Union High instructor retires after 45 years
Published 10:57 am Friday, February 17, 2017
For nearly half a century, Dowagiac Union High School art instructor Dean Hill has used his classroom as a canvas, and used it to work on countless masterpieces.
On Thursday morning, he was busy at work with a batch of fledging artists. Making his way from table to table inside a room filled wall-to-wall with colorful student murals, Hill glanced at each of the silhouette art pieces his fourth hour class have spent the last few days working on, offering some helpful advice along the way.
Watching him weave from student to student, offering nuggets of praise and the occasional joke, one can easily see Hill is in his element. Although the paint brushes and pencils are in hands of his students and not his own, Hill was none the less hard at work on another work of art — instilling a passion for the humanities his charges will carry with them for a lifetime.
At the end of the school year in June, though, the longtime educator will be hanging up his brush and moving on to his next project.
Dowagiac Superintendent Paul Hartsig announced earlier this week that Hill had submitted his letter of resignation, stating that he would be retiring after nearly 45 years with the district. Hill will serve through the end of the spring semester, which is scheduled to end June 14.
A native of Detroit, Hill has been creating works of art from a young age. His interest in the humanities was sparked by his elementary school art teacher, Mrs. Ellis, he said.
“She noted that I had a knack for it,” Hill said.
His early artwork mostly consisted of sketches and drawings, he said. One of his pieces, a collage of different geometric shapes and patterns he made in 1966, he keeps in his high school classroom to this day, which he inherited from his mother after her passing several years ago.
After graduating from high school in 1968, Hill attended college at Eastern Michigan University, where he majored in geography and minored in art. Although he originally planned to get into mapmaking, just one year after graduating from Eastern in 1972 he decided to take a teaching position at Dowagiac Union High School.
“There was certainly a culture shock, coming here from the big city,” Hill said. “I didn’t think I would be out here for all that long, but obviously things changed.”

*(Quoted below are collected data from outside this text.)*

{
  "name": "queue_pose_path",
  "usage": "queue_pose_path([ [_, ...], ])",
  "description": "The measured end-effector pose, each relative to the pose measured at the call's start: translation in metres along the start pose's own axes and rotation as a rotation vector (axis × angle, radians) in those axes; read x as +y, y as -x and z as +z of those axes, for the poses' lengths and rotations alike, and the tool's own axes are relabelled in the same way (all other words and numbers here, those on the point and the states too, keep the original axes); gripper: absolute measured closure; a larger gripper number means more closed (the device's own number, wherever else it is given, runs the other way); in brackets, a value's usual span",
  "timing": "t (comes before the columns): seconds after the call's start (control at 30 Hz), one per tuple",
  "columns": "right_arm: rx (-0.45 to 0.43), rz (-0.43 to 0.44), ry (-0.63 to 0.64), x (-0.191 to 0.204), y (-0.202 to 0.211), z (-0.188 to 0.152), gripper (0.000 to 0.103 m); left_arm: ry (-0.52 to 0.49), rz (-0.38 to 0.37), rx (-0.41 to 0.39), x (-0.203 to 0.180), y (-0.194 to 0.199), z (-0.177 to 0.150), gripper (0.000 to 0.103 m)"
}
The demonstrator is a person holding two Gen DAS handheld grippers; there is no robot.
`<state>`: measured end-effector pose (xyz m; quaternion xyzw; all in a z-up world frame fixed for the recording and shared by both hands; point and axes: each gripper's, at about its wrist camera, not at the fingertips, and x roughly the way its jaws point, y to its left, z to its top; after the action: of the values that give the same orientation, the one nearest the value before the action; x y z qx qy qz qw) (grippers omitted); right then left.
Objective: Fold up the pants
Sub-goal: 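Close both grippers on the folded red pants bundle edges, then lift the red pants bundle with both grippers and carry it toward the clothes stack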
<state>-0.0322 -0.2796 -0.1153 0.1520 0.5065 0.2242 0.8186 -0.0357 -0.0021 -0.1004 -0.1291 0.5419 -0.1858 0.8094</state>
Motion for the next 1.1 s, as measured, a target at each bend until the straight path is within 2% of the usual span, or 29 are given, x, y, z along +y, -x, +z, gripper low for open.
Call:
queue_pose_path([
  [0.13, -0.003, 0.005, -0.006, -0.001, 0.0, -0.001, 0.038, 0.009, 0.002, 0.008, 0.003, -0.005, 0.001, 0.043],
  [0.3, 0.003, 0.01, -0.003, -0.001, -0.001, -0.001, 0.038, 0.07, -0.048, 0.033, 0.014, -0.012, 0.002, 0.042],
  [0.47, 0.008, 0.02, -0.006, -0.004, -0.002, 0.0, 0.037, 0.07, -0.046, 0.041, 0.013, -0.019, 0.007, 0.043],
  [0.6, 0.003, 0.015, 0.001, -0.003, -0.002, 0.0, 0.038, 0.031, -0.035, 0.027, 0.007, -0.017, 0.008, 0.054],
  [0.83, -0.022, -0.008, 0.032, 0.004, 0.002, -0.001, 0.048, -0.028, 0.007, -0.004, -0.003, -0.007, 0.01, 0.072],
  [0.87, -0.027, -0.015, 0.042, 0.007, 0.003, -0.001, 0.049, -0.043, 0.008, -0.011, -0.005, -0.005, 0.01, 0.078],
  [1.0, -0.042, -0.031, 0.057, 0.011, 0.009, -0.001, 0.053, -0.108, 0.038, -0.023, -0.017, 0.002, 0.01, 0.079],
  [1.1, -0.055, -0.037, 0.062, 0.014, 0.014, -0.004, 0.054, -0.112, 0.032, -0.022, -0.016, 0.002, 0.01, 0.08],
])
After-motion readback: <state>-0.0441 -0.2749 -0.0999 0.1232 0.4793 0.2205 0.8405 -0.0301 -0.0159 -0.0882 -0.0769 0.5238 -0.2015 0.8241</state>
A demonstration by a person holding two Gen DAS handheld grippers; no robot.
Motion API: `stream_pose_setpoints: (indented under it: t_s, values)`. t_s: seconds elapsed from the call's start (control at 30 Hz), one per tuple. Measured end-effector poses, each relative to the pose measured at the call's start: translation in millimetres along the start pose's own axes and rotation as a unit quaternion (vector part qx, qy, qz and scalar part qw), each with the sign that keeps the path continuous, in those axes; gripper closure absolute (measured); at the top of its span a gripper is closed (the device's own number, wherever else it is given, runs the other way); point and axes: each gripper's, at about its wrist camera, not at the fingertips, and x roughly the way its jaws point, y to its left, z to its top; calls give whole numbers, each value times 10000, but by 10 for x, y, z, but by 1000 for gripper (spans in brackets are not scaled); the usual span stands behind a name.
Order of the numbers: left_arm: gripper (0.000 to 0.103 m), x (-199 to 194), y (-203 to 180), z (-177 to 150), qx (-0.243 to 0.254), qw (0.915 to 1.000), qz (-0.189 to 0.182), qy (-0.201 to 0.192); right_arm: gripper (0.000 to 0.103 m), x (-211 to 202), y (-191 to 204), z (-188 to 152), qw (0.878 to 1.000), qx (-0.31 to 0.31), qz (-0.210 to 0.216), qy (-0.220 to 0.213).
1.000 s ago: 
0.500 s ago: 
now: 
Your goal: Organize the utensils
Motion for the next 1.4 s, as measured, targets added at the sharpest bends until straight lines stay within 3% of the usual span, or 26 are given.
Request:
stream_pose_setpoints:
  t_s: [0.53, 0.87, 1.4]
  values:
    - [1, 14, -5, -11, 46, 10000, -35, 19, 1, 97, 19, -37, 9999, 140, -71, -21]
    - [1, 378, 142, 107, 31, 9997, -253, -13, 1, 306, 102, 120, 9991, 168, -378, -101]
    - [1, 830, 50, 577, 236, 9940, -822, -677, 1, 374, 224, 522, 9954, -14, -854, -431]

Although he was thrown into the art room right away, he originally was only supposed to fill in as an art instructor for a few months before he would begin teaching geography, Hill said. However, his temporary assignment became a permanent one.
Although he has primarily worked with high school students, Hill also spent around 15 years working at the middle school, teaching art and, for several years, math, he said.
Over the years, Hill has taught art to countless students, showing them how to create everything from paintings, pottery, wood and metal work and more. One of his classes once created a wooden totem pole, which stands today outside one of the school courtyards.
Hill runs his classroom a bit differently from the conventional one, he said. Rather than dictating commands on what his students must create, Hill instead sees himself as more of an advisor, offering suggestions and help to students as they work to create something unique, he said.
“One of the students might have a better idea than what we are working on, so I’ll let them go with it,” he said. “I like to let the students have some control over their artwork.”
Hill’s has lent his calm and composed style of mentoring outside the art room as well. For years, the teacher coached several high school and middle school teams, including girls basketball, junior high tennis and football, and track, among others, he said.
A resident of Niles, over the years Hill has encountered many of his former students, some of whom have gone on to enjoy successful careers in art or fields related to the subject, he said. One of his students has since become a furniture designer, another works as an art designer for a TV station and several others have followed in Hill’s footsteps and now teach art themselves, he said.
Following his retirement later this year, Hill said he plans on spending some long overdue time working on his own artwork in his studio. He also plans on running again for state legislature. Last year, he ran unsuccessfully again Dave Pagel for the 78th seat in the Michigan House of Representatives, although the incumbent cannot run again in 2018 due to term limits.
Although he said he dislikes thinking about his career in terms of legacy, Hill hopes that his time with Dowagiac Union High School has left a mark on the countless students who he taught since 1973.
“I just wanted the kids to learn something new, have fun and maybe use what they learned to help other people,” Hill said.